Anthony Atala, the director of the Wake Forest Institute for Regenerative Medicine, made headlines with a TED Talk he gave in 2009, during which he printed a human kidney (albeit not a functional one) for the audience.
And further outside the higher education sphere, 3-D printing companies like Conformis print more than 1,000 personalized knee implants a year.
Zhang’s lab has its own revolutionary focus: Combining the biomaterial-based and cell-based methods of research to control stem cell differentiation. But she said another important aspect of her lab is interacting with students.
Zhang meets individually with the students who work in her lab on a weekly basis and encourages them to share their own ideas.
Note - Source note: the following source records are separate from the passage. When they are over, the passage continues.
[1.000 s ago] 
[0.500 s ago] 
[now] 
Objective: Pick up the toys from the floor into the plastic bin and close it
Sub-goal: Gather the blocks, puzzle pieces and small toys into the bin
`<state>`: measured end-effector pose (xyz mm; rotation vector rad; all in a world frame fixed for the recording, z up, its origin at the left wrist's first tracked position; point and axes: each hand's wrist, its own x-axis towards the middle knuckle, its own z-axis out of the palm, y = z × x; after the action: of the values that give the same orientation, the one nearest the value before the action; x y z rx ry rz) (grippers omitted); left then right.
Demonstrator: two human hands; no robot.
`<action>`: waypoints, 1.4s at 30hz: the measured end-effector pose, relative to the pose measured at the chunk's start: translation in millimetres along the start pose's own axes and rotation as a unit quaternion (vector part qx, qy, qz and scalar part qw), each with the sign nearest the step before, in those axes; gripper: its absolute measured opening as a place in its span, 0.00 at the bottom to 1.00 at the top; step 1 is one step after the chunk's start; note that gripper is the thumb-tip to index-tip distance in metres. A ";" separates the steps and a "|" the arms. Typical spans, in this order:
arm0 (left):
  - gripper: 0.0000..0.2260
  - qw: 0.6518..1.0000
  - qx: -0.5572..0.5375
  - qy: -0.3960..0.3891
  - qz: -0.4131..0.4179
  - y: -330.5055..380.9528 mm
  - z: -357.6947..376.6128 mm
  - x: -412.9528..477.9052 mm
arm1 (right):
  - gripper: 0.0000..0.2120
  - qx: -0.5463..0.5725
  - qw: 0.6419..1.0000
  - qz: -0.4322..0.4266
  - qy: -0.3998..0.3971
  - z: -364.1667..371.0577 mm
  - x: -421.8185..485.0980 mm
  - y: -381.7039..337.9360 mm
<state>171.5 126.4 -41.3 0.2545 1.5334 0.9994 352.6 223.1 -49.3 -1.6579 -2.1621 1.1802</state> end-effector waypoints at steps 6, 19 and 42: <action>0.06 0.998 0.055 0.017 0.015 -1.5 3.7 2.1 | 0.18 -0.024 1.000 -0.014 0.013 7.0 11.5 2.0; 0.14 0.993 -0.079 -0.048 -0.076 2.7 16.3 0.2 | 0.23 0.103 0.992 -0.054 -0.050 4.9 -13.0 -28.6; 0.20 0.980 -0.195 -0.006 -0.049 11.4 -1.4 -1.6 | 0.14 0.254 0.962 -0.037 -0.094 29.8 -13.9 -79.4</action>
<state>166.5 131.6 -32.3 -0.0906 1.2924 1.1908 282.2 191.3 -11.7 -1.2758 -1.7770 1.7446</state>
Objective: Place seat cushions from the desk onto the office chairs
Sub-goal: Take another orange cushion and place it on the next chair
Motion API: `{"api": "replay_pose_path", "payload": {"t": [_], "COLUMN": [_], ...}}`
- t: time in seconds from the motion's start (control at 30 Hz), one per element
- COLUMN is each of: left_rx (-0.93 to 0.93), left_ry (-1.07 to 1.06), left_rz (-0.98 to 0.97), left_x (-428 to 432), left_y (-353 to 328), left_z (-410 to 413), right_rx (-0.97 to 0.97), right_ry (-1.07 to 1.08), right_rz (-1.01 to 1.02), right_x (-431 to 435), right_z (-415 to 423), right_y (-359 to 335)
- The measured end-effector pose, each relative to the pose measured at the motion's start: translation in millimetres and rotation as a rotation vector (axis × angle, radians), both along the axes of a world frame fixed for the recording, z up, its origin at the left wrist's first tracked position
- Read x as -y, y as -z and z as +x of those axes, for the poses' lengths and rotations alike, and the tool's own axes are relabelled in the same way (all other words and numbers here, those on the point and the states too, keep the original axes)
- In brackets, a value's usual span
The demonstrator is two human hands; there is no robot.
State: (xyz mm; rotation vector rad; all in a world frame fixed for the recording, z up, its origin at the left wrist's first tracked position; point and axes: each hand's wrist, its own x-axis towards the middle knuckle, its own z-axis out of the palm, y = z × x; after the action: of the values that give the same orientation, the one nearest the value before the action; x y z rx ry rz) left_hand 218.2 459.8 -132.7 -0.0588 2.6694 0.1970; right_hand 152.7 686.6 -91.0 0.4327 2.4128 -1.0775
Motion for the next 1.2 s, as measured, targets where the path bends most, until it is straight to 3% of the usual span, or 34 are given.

If their ideas fit with Zhang’s research, the students may use the lab to conduct their own experiments.
Ph.D. student and lab manager Nathan Castro, who spends between 50 and 60 hours a week in the space, used the opportunity to propose a new system to produce nano-spheres that will make 3-D scaffolds more bioactive, inducing stem cells to differentiate.
“More established labs, they already have a set of projects and experiments where going in, you as a new student don’t really have that flexibility to sort of design your own experiments,” Castro said. “[Zhang] gives us the opportunity to pursue our own ideas.”
Robert McGrane, a master’s student who works alongside Castro, has brought his interest in cartilage engineering to the lab.
A former business major, he now works in the lab on a bone analog for breast cancer metastasis, claiming he has “personal skin in the game” since a close family member is suffering from a similar disease, multiple myeloma.
“I hadn’t considered engineering prior, but it just seemed a lot more interesting,” McGrane said on a break from his lab work. “I thought that, honestly, putting my talents and what-not into this would be a much better-served purpose.”
This semester, Zhang’s lab has doubled in size. And though decades of further research rests on her shoulders, Zhang is optimistic about the future of the field.
“We are doing a very innovative, a very exciting research project that can improve the human health not only for vascularized tissue but for organ regeneration,” she said. “I’m very excited, I’m very glad and really honored.”